Hand drawn typography and its resurgence in the retail world is something that I’m absolutely crazy for.
It’s become a very popular medium of late and I am always drawn (if you’ll excuse the pun), to these beautiful works of art that take time and not inconsiderable skill to create.
I just love the shapes the lettering makes and how they all weave together, the textures and flourishes and even those little mistakes and imperfections. That level of skill sometimes blows my mind – but what I like most about them is their sheer authenticity.
Retailers have cottoned on to this, too, with more and more seeing the benefits of using hand drawn typography. But don’t just take my word for it, take a walk down any High Street and you’re sure to spot some of these lovingly hand-crafted signs.
Retailers (or perhaps their marketing agencies) understand that this gives them a reconnection with customers on a very organic level. Often it’s a way of speaking directly to them and giving the personal touch in a welcoming way.

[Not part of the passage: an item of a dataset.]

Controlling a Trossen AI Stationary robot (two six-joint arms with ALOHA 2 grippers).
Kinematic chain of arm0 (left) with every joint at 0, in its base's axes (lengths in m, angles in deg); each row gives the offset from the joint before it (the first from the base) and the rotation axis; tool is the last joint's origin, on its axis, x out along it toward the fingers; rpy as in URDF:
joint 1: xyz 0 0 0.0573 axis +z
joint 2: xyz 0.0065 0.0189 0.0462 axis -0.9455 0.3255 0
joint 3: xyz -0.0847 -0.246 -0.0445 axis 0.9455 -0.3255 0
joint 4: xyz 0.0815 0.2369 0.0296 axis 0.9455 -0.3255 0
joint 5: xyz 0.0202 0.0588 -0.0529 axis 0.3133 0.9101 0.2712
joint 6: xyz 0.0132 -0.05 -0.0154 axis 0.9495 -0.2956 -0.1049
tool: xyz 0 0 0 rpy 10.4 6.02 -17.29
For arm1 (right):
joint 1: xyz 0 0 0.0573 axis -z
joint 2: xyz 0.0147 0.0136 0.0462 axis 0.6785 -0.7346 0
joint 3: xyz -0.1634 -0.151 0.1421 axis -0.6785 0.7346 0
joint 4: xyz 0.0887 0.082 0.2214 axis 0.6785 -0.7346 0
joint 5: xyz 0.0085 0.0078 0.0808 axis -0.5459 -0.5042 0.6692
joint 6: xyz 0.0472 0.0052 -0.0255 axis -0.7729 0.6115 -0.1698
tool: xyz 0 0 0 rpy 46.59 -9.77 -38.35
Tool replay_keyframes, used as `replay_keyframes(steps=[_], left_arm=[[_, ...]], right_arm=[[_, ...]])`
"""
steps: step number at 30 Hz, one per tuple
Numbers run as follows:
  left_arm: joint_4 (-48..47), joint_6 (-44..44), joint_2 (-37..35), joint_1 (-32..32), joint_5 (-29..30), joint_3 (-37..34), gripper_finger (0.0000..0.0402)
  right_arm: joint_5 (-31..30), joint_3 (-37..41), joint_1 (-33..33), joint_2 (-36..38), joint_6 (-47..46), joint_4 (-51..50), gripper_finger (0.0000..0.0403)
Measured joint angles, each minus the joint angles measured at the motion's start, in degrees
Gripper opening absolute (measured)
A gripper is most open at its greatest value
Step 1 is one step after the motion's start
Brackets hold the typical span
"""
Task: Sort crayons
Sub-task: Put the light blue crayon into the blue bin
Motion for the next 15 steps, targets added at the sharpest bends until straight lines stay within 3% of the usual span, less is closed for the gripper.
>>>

Now I’m not saying for a minute that these examples of hand drawn typography are in the same league as the new ornate signage of hipster hangouts, but the humble ‘A board’ often takes advertising to another level.
Usually the preserve of your local watering hole or newsagent, these little ad boards have now been adopted by a whole host of establishments who use them to communicate on a base level or quirky way. Again the skill comes in the form of some clever, hand drawn, messaging that resonates with a potential customer.
It’s amazing to think the current trend for hand drawn typography all started out with the guys that produced the first show cards. And in case you’re too young to know what one of those actually is – a show card is an advertising sign that has been traditionally hand-lettered by a signwriter, and then placed either in a shop window or close to stuff on sale or on promotion. Not that very long ago, up until the 1980’s in fact, the signwriter was a mainstay. Then new technology paved the way and printing was more readily available and the traditional art of signwriting was replaced with modern day sign making.
Signwriting is dead, long live the signwriter
So, here we are in 2015, and we’ve found our way back to sort of where we started: reconnecting to customers and providing a personal touch for retailers into the bargain.
Starbucks and other coffee shops lead the way in using this hand drawn typography aesthetic. And now it seems lots of retailers are not only using hand drawn lettering in their interior and exterior spaces, but also in their topline advertising and packaging.
Chris Yoons interiors signage for Daniel Richards in Atlanta, GA is a stunning example, as is the hand drawn typography work of McDonalds. Another excellent example of this lovely art form making its way into mainstream advertising is in Jackson Alves great work for Sol beer.
While, a little closer to home, there are loads of establishment in Manchester’s very own Northern Quarter that adorn murals and walls with hand drawn typography.
As an admirer of this fabulous art form, I’m keen to try this out for one or more of our lovely retail clients. Watch this (hand drawn typographic) space!